**Task:**
From the data below, return only the lines from the one with "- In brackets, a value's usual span" through the one with "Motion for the", exact and inclusive, with pictures left out.

**Provided data:**
⁂

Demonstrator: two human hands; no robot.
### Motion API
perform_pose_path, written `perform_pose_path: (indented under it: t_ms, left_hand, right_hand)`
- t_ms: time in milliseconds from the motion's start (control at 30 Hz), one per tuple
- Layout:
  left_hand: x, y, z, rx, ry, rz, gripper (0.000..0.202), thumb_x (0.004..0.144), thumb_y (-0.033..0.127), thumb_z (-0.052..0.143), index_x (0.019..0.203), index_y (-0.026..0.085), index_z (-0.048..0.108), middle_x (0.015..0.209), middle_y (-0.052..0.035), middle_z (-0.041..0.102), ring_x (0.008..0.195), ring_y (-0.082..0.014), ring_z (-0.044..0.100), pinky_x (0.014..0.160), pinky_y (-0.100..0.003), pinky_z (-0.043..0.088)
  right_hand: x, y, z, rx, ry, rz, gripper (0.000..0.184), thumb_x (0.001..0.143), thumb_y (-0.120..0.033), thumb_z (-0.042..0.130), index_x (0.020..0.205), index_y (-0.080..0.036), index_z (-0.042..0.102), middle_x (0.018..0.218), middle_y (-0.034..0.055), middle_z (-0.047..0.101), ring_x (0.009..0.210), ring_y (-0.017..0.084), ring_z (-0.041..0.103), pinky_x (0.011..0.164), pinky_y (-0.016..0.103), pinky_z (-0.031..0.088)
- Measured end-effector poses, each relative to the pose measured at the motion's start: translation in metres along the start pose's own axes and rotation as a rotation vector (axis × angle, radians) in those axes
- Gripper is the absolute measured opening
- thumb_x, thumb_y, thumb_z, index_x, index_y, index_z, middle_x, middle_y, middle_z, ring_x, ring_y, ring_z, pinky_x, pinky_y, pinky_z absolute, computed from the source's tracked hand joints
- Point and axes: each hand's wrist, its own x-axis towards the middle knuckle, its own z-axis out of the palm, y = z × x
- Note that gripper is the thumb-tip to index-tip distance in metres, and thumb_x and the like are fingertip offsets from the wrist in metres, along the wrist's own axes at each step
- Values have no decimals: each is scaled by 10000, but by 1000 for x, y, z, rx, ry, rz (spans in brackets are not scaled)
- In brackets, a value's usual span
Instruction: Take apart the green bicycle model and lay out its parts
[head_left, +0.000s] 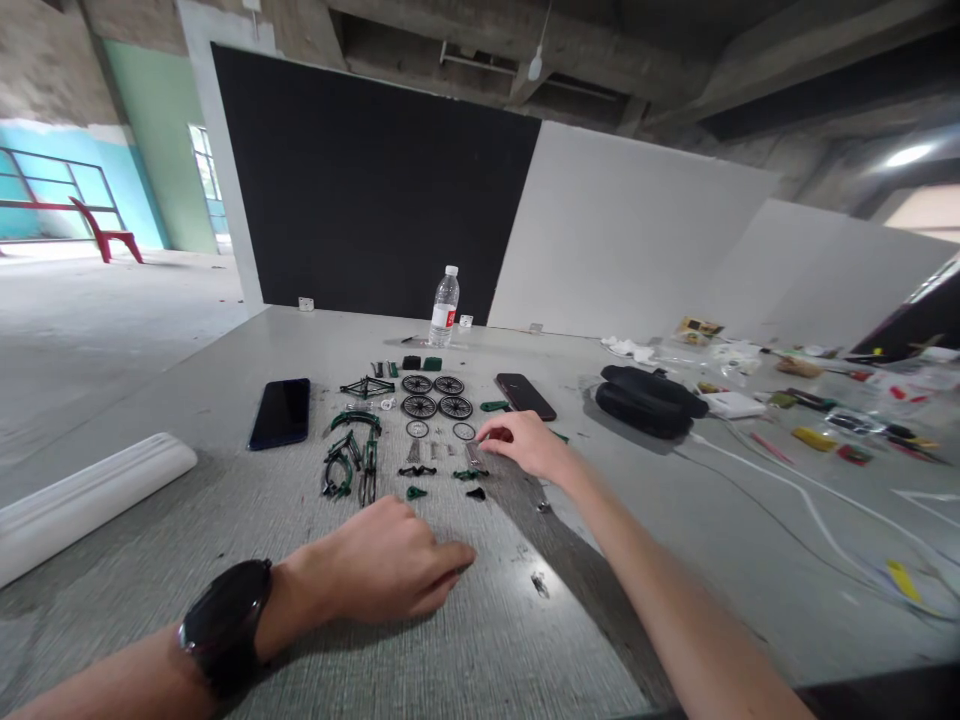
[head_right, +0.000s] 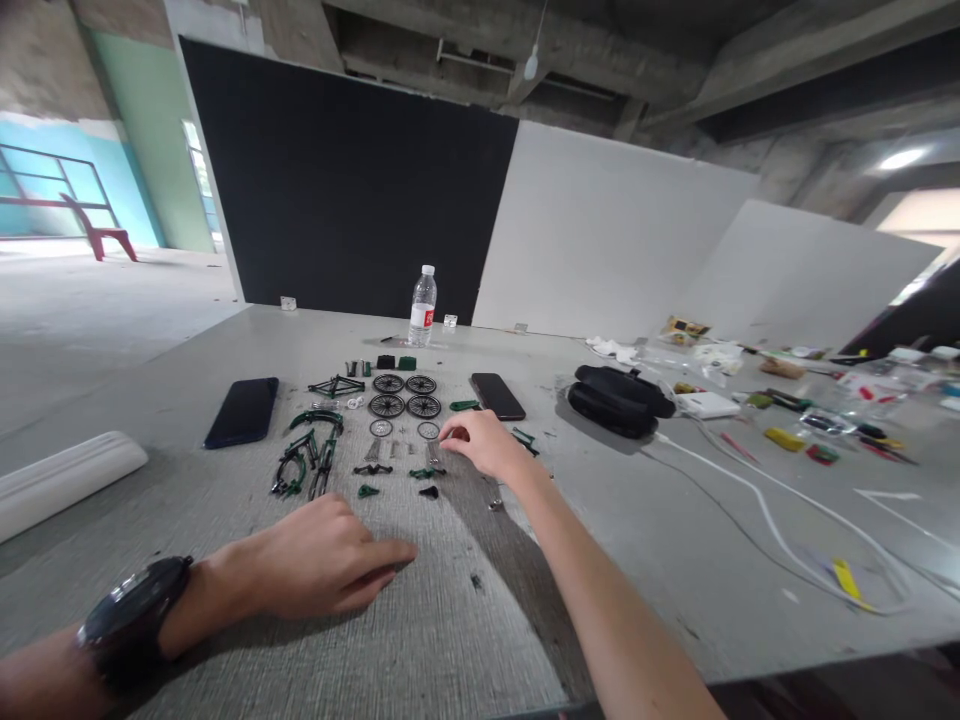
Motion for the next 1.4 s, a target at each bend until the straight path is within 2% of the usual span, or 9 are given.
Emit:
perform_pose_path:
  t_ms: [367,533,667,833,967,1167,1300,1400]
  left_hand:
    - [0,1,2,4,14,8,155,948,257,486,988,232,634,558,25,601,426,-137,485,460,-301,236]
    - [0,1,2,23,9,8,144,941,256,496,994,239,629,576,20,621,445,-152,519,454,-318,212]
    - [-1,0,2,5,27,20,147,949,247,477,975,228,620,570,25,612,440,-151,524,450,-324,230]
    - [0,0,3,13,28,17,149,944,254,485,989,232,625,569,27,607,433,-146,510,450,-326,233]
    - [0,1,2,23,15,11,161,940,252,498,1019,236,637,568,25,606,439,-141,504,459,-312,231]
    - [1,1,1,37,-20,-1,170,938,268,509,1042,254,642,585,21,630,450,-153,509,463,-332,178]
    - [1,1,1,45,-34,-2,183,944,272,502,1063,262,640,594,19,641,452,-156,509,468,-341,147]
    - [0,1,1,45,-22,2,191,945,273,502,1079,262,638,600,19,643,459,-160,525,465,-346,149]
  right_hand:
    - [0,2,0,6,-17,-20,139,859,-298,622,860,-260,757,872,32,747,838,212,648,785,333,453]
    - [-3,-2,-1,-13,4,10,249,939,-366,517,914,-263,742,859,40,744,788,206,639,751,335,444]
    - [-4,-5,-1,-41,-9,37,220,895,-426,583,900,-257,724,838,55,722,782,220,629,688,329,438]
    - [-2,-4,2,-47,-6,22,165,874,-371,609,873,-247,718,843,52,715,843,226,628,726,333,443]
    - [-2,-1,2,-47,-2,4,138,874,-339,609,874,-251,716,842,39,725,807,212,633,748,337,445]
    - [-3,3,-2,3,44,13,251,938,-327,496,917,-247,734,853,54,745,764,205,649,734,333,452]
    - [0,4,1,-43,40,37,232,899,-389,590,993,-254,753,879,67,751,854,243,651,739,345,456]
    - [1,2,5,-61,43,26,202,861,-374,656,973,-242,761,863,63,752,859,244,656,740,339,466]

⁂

**Reply:**
- In brackets, a value's usual span
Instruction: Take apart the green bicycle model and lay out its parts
[head_left, +0.000s] 
[head_right, +0.000s] 
Motion for the next 1.4 s, a target at each bend until the straight path is within 2% of the usual span, or 9 are given.

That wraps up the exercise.